LATIN AMERICA

US brings drug charges against powerful Honduran family

The Rosenthals own a large business conglomerate and have important political ties

Yani Rosenthal (center) in Honduras.
Yani Rosenthal (center) in Honduras.Fernando Antonio (AP)

US prosecutors on Wednesday indicted three members of an influential family from Honduras on charges of laundering the proceeds of narcotics through bank accounts in the United States.

The indictment, which was unsealed in the federal court for the Southern District of New York, also accused Rosenthal family members of using their US bank accounts to commit foreign bribery offenses.

The indictment charged Jaime Rolando Rosenthal Oliva; his son Yani Benjamin Rosenthal Hidalgo; and his nephew Yankel Antonio Rosenthal Coello.

We will demonstrate at the upcoming trial that we are innocent of all charges”

Rosenthal family

The charges have shaken the political scene in Honduras, where the Rosenthal family has close ties to the opposition Liberal Party (PL).

They are the owners of the daily Tiempo, the Canal 11 cable television network, the Banco Continental bank, sugar plantations and manufacturing companies. Most of their businesses are concentrated in the northern city of San Pedro Sula – the second largest in the Central American nation.

Yankel Antonio Rosenthal Coello, 46, was arrested by US federal authorities in Miami on Tuesday night, the day before the grand jury indictment was unsealed in New York. He is the owner of Deportivo Marathón, one of the biggest soccer teams in Honduras.

US Treasury chart showing how the Rosenthals allegedly laundered drug proceeds.
US Treasury chart showing how the Rosenthals allegedly laundered drug proceeds.

Arrest warrants have been issued for Rosenthal Oliva, 79, and his 50-year-old son Yani Benjamin. Their associate, Andrés Acosta García, 40, has also been charged in the case. All three are thought to be in Honduras.

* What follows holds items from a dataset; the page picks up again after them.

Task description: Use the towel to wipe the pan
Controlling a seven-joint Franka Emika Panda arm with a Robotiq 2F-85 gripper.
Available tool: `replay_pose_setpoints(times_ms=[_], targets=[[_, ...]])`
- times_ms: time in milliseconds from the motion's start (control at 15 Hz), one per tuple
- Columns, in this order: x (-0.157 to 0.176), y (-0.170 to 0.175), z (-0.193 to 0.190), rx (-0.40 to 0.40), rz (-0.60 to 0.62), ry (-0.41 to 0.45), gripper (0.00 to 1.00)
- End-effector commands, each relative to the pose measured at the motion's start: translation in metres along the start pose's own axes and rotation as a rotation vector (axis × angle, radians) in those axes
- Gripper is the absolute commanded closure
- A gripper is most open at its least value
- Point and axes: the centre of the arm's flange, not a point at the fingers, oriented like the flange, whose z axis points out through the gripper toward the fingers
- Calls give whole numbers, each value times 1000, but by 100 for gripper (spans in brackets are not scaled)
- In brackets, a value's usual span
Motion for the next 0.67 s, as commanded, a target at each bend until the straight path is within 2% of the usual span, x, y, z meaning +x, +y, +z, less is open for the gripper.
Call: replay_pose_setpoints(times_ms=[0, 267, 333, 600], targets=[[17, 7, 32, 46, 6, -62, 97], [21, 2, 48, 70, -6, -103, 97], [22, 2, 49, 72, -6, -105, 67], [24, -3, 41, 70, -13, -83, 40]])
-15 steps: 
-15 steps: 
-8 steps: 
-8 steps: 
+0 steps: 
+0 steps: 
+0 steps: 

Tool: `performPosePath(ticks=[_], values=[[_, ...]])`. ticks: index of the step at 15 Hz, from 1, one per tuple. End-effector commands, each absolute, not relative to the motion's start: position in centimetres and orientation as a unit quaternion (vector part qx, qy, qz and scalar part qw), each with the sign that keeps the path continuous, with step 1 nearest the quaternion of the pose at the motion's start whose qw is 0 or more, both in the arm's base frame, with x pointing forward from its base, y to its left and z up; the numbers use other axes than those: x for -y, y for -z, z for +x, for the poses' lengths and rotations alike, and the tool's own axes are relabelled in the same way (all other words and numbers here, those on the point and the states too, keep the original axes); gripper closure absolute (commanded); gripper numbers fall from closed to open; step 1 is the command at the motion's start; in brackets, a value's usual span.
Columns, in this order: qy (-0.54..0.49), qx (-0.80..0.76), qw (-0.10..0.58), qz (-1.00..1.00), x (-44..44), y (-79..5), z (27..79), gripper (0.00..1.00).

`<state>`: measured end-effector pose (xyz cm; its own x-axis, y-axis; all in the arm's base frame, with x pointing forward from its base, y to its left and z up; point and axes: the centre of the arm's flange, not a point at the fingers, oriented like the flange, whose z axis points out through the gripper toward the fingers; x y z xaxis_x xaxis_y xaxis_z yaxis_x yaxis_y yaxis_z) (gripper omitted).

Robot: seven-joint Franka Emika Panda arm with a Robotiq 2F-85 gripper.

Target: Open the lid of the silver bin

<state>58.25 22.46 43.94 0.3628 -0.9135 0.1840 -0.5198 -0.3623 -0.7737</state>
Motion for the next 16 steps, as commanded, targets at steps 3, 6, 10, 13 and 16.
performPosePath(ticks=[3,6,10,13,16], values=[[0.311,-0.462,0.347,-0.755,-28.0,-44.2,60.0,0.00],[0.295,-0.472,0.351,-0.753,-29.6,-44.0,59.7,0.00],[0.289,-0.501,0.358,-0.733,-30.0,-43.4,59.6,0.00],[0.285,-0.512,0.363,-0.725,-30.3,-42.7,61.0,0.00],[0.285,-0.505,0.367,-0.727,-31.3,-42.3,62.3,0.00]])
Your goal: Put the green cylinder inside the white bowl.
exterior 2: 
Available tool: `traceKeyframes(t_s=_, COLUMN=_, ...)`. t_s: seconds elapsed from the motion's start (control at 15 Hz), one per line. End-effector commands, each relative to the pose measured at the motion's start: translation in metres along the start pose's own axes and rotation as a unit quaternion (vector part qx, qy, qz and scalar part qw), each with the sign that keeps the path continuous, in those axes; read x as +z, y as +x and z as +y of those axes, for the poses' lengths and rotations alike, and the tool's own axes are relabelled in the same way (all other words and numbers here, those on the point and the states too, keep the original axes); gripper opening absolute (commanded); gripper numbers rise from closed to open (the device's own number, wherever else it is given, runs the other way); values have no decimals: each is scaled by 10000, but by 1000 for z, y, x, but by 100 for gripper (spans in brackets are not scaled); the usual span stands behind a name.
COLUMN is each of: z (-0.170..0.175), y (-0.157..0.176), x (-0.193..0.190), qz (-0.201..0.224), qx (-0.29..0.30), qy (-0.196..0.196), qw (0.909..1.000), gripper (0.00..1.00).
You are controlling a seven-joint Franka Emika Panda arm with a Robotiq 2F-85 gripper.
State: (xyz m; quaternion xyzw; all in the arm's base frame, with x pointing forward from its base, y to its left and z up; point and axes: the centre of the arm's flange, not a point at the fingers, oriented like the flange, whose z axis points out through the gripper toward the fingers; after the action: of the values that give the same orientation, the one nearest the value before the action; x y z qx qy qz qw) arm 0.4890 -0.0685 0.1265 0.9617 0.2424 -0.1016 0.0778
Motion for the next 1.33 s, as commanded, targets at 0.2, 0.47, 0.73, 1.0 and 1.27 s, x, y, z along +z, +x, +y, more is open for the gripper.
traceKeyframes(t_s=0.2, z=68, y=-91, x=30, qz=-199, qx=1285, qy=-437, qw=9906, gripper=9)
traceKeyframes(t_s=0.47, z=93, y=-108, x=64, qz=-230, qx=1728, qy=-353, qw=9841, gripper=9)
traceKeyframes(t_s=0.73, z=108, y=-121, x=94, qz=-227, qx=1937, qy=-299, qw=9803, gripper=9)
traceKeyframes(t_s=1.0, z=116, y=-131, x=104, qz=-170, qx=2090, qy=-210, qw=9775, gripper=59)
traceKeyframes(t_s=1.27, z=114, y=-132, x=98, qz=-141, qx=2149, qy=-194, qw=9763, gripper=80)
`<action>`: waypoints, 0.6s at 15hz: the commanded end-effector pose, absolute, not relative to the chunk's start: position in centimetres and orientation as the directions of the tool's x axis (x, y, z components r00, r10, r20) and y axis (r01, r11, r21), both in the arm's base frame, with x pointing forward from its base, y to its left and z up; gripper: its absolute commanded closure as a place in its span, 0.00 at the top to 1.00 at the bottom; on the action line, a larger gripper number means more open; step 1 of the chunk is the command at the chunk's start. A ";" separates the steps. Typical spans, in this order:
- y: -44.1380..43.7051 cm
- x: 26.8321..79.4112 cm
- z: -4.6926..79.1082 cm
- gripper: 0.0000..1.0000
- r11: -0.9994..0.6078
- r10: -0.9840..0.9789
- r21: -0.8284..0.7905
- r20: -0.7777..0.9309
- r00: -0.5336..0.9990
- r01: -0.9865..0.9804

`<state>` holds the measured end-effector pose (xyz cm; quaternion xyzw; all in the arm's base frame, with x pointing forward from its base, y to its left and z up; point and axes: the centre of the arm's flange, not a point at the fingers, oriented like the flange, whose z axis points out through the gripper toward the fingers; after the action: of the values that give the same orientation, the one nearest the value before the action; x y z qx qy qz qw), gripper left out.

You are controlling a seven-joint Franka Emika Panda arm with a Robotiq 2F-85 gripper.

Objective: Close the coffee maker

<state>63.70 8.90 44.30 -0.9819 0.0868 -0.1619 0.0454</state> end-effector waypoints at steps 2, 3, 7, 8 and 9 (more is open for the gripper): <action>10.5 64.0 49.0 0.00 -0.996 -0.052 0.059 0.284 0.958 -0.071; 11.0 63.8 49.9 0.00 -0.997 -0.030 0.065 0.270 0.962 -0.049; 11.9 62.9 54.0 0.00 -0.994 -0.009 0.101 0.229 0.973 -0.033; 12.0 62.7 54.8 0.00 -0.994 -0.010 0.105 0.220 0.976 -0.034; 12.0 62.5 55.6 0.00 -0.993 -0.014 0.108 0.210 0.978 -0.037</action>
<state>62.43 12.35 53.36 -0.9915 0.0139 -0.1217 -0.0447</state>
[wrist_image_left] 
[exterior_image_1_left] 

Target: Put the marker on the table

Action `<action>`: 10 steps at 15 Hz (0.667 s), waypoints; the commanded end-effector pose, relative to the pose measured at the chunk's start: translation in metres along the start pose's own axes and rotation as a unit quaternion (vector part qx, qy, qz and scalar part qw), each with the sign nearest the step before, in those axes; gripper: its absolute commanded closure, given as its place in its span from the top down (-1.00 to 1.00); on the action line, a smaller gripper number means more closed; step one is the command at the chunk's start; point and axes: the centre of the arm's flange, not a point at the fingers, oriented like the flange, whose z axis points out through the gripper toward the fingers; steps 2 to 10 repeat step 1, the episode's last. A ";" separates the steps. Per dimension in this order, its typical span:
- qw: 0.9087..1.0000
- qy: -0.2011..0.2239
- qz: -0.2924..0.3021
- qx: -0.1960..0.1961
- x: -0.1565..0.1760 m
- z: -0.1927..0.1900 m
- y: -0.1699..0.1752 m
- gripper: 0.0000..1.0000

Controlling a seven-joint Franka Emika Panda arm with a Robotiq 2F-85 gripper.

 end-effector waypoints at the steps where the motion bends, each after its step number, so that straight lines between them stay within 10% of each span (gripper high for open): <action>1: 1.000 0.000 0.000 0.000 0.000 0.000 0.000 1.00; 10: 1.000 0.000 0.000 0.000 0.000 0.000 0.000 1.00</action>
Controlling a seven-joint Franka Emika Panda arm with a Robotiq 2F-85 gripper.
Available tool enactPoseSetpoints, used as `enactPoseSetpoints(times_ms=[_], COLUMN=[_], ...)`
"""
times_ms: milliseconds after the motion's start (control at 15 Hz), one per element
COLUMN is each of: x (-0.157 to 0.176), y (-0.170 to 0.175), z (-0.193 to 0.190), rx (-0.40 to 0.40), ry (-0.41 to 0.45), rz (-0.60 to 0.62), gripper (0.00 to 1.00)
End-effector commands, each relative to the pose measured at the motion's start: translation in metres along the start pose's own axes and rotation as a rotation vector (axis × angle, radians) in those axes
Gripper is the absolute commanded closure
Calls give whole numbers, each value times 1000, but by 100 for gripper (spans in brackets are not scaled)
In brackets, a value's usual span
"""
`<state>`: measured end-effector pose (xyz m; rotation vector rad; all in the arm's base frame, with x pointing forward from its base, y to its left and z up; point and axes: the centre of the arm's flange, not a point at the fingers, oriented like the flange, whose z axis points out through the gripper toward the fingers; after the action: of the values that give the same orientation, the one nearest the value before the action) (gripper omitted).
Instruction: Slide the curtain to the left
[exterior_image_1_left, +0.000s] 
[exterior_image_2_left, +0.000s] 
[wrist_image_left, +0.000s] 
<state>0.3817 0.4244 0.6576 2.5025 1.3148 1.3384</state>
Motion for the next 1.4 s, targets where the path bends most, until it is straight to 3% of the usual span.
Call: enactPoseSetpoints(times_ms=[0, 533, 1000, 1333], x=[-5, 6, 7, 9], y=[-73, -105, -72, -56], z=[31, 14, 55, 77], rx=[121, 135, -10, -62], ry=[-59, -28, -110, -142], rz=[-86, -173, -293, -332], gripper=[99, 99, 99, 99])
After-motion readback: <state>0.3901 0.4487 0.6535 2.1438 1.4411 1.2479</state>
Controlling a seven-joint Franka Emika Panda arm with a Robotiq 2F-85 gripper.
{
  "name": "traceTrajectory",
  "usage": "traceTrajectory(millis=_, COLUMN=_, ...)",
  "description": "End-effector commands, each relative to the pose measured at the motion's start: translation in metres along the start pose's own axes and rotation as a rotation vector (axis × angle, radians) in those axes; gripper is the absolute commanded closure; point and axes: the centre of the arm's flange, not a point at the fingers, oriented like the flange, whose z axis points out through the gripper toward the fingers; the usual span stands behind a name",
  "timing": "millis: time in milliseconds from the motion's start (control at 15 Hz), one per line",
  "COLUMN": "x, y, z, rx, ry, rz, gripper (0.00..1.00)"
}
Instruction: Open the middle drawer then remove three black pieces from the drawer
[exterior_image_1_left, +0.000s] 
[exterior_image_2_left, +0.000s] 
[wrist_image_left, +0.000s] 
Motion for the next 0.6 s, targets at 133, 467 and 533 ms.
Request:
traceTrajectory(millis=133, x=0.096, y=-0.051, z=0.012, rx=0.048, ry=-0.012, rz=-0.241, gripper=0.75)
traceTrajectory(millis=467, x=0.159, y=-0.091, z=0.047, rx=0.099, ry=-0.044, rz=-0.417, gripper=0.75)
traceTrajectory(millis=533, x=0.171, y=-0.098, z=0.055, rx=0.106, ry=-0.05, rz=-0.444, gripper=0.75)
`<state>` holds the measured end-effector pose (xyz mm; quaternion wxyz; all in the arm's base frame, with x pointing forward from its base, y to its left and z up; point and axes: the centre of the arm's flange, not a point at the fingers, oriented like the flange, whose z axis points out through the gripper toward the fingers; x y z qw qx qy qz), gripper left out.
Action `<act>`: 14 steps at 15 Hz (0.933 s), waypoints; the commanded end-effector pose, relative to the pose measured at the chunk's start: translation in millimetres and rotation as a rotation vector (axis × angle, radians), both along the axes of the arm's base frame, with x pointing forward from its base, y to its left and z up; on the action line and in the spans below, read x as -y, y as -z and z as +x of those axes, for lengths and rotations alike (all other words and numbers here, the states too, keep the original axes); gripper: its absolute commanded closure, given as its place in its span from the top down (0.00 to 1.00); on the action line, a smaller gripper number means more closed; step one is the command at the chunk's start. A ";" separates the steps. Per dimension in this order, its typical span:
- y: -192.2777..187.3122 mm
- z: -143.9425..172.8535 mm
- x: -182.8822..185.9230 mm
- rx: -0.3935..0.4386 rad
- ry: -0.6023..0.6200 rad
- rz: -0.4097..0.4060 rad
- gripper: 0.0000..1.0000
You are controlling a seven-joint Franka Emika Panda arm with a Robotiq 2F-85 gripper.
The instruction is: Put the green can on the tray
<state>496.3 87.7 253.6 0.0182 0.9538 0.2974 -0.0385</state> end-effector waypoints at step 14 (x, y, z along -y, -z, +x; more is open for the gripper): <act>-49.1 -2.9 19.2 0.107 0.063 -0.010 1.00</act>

“As alleged, Yankel Rosenthal Coello and his co-defendants used the banking system and their businesses to launder proceeds of narcotics trafficked to the US,” said Manhattan’s US Attorney Preet Bharara in a press release that was obtained by EL PAÍS from the US Embassy in Honduras.

In a statement signed by Rosenthal Oliva and Rosenthal Hidalgo and their Grupo Continental holding company, the defendants claim that they are being “falsely” accused of money laundering.

“We will demonstrate at the upcoming trial that we are innocent of all charges,” they said.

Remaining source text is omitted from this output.